Here are the choruses to Daisy’s and Lancaster’s song.

DAISY
I’m sure of mother, I’m sure of father
And now I wanna be sure,
very very sure of you.

LANCASTER
I’d love to get you on a slow boat to China
All by myself, alone
Get you and keep you in my arms evermore
Leave all your lovelies weeping on the far away shore

And here’s the wordy analysis for the entire scene. By saying that free will is no tyranny to Freddie, Lancaster recognizes that Freddie is different, that he doesn’t suffer from the existential crisis that everyone else does. Freddie simply is. And this unique trait about Freddie, metaphorically, makes him free like a sailor unbounded by land. Like what Lancaster says, Freddie doesn’t have a master, or rather, he doesn’t feel the need to have one. And this Master that Lancaster is referring to is somewhat like absurdism: Our fruitless pursuit in seeking a meaning in not just life itself but almost everything. This quirk about Freddie makes Lancaster realize that he may just be superior(for lack of a better word) to everyone else because he accepts himself for who he really is and doesn’t put up a false pretense to be “human”. In a way, Lancaster’s praise for Freddie is also his ultimate compliance with the fact that we are just mere animals.

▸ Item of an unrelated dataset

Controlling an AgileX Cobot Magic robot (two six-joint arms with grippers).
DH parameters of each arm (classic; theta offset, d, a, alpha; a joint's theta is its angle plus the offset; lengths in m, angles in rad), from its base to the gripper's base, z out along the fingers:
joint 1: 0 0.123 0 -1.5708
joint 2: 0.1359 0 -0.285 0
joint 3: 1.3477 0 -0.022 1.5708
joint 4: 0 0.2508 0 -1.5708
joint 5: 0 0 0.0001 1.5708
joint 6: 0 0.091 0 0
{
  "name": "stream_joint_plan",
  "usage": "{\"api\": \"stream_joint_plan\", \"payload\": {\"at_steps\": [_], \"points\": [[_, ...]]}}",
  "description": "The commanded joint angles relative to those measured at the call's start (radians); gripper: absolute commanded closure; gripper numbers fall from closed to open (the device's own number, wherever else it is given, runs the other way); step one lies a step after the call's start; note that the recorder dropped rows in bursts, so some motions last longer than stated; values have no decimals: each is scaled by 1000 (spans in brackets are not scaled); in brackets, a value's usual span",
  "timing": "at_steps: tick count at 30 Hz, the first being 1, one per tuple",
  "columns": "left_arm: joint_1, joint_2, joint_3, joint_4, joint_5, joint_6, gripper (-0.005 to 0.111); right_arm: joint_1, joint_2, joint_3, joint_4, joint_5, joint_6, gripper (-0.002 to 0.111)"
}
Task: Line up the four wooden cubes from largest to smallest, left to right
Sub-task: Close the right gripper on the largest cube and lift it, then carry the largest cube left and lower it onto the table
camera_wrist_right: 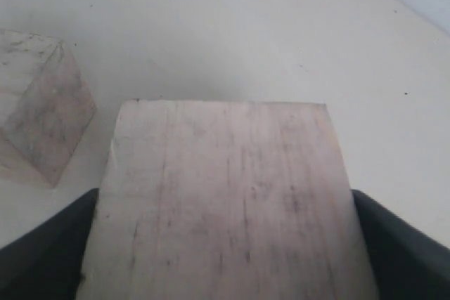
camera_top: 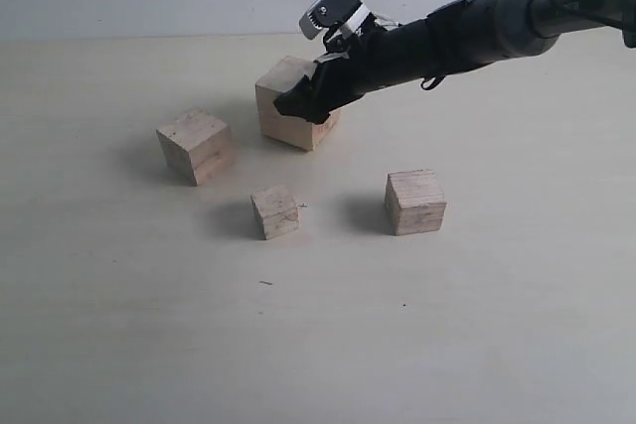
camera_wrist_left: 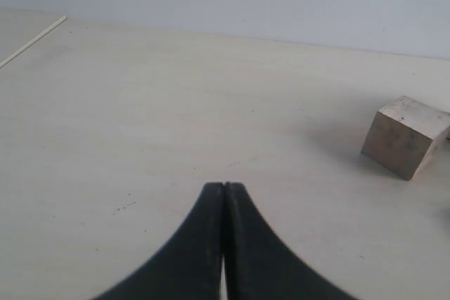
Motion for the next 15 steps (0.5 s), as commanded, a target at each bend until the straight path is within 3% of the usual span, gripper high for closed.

However, having established The Cause over continents. Lancaster also knows that although we may be slated to be animals, but we cannot be. That because we are capable, we must too strive for a greater purpose. His mentioning of his relationship with Freddie in the past spikes us into thinking he still believes in The Cause, but in actual fact, he doesn’t. He doesn’t want to see Freddie anymore because although he admires Freddie for being real, he also knows that this is not how a “human” should live.

The song that Lancaster sings for Freddie, is similar to Daisy’s. It is his subtle way of pronouncing his admiration for Freddie and his desire to be with him forever. In fact, he wants more than just having Freddie by his side forever but he wants to be like him. Lancaster wants to be able to reconcile with the fact that he’s just an animal, but unfortunately, he can’t.

Freddie engages in intercourse with a lady he just met in a bar. While having sex, he processes her like how Lancaster did to him at the beginning of the movie. On the final frame of the movie, Freddie sleeps beside a pile of sand shaped like the breast of a woman just like how he did during his time in the army. That’s PTA way of telling us that despite the efforts of everyone that tried to change Freddie throughout the movie, he remains the same as before. If there should be a titular character, it’s Freddie and not Lancaster.

END

Congrats! You just read 4500words! And I am sure it won’t hurt to read a bit more.

Do be mindful that I never once claimed that my interpretation of the movie is the objective one and only. Because like most pieces of good literature, the implications are many and it can be interpreted in many ways. But what you just read is the best way I manage to connect the dots and when it’s done this way, I feel, paints a coherent and beautiful picture for the movie, which makes me love it to bits and pieces. So just for the records…

1st: The Master
2nd: The Purple Rose of Cairo
3rd: A Woman Under the Influence

PS: I don’t expect anyone to read this but I am a very happy man that enjoyed both the process and product it!